Язык — это грань, отделяющая нацию от нации, и в то же время нить, на которую нанизаны многочисленные сокровища души народной, в нем отчетливо проявляется внутреннее «Я» народа. «Все течет, все изменяется». Потеряно, попрано, поругано все, вплоть до родной земли, все — кроме языка. Меняется со временем содержание религии, закона и поступков, мыслей, мнений, верований и обычаев, но остается бессменной форма — вечно живой язык. Точно также и методы, казавшиеся незыблемыми, со временем сменяются другими, но после них в языке остается горсть слов, и с помощью этой горстки метод передается из поколения в поколение, живет и не умирает.

Используя строй языка и термины, присущие данному методу, мы оживляем его и возвращаем ему душу. Не только в начале было Слово, но и потом. Язык — это единственное, что сохраняет душу систем и теорий.
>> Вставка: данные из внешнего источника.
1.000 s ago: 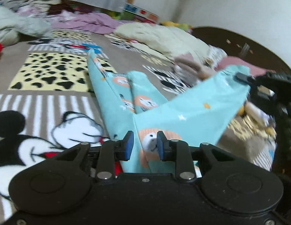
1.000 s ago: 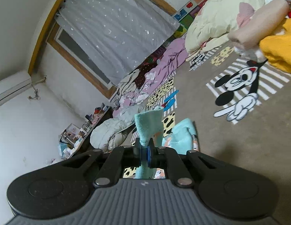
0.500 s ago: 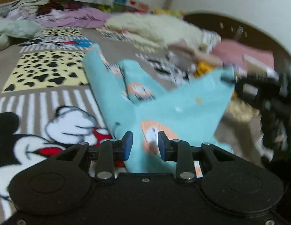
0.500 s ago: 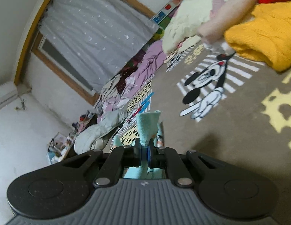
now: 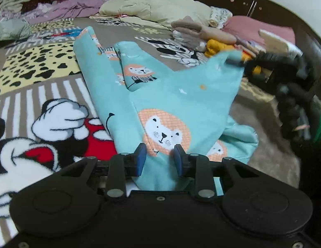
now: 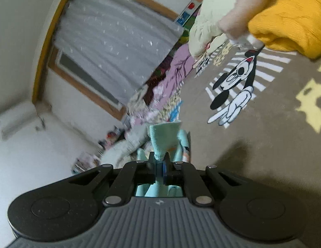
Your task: Fold clothes
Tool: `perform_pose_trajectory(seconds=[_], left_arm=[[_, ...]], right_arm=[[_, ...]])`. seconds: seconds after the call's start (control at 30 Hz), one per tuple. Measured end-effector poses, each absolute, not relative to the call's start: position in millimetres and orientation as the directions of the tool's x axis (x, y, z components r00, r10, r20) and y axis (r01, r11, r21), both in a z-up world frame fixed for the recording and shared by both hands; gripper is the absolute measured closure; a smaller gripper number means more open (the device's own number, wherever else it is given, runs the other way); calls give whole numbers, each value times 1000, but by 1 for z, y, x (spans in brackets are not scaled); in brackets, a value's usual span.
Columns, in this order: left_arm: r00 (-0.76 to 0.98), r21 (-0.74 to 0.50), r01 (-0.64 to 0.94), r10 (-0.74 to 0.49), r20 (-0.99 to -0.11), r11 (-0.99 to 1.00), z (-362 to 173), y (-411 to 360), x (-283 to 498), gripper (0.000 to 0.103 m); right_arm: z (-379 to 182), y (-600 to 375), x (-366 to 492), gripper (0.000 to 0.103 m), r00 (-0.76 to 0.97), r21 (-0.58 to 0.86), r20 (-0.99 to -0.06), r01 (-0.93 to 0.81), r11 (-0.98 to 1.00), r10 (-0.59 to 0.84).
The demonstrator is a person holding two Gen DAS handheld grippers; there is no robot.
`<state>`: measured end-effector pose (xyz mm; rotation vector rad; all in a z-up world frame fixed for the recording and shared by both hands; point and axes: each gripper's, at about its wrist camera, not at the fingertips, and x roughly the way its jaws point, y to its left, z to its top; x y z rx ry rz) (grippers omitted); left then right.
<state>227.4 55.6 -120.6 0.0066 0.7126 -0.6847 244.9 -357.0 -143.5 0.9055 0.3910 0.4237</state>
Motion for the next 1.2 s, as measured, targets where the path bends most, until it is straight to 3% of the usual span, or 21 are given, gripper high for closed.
perform_pose_trajectory(seconds=[0.13, 0.23, 0.33, 0.5, 0.7, 0.77, 0.97, 1.2], left_arm=[[646, -265, 501, -560, -519, 824, -98, 73, 235, 77], [723, -310, 398, -503, -473, 863, -83, 83, 258, 77], [761, -241, 314, -395, -514, 918, -77, 72, 296, 79], [748, -182, 281, -333, -574, 942, -86, 48, 357, 87], [680, -57, 367, -310, -664, 928, -115, 12, 384, 88], [667, -41, 381, -305, -679, 924, -114, 9, 386, 88], [736, -28, 336, -281, -615, 942, -81, 17, 395, 87], [700, 14, 276, -191, -688, 961, -113, -12, 455, 88]], right_arm=[[-166, -364, 248, 95, 840, 844, -218, -94, 528, 497], [-164, -365, 248, 95, 831, 860, -164, -144, 489, 532], [-159, -363, 248, 95, 806, 876, -67, -235, 422, 587], [-157, -367, 248, 95, 751, 899, 76, -336, 280, 656], [-150, -373, 246, 95, 695, 888, 216, -432, 159, 686], [-149, -374, 249, 95, 682, 885, 230, -444, 143, 694], [-150, -378, 252, 95, 671, 894, 240, -435, 110, 701], [-155, -370, 252, 95, 661, 905, 217, -411, 105, 718]])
В изгнании мы утеряли все: нашу родную землю, Храм — но не утеряли языка нашего. И если вы спросите меня: «А религия, литература?» — я отвечу: «И то и другое основывается на языке, он сохранил их, им они и живы».

За долгий период скитаний по свету, народ вынужден был облегчить свою ношу: не в силах удержать все, что отдал многое за «малое», стоящее «многого». Так поступает человек, который спасается от разбойников: отдает все имущество за одну жемчужину, а ее — проглатывает.

Эта жемчужина — язык наш.

Иврит — это вексель, вексель на получение нашего наследства, на все богатства нашей нации. И действительны права лишь тех, кто хранит этот вексель, а с его потерей все права лопнут, как мыльный пузырь.

Поэтому я делил бы народ не на политические и религиозные партии, а по степени удаленности или близости к языку иврит. Есть евреи «подлинные», не теряющие глубинной связи с душой народа, а есть евреи «переводные», их жизнь — перевод с еврейского на иной язык.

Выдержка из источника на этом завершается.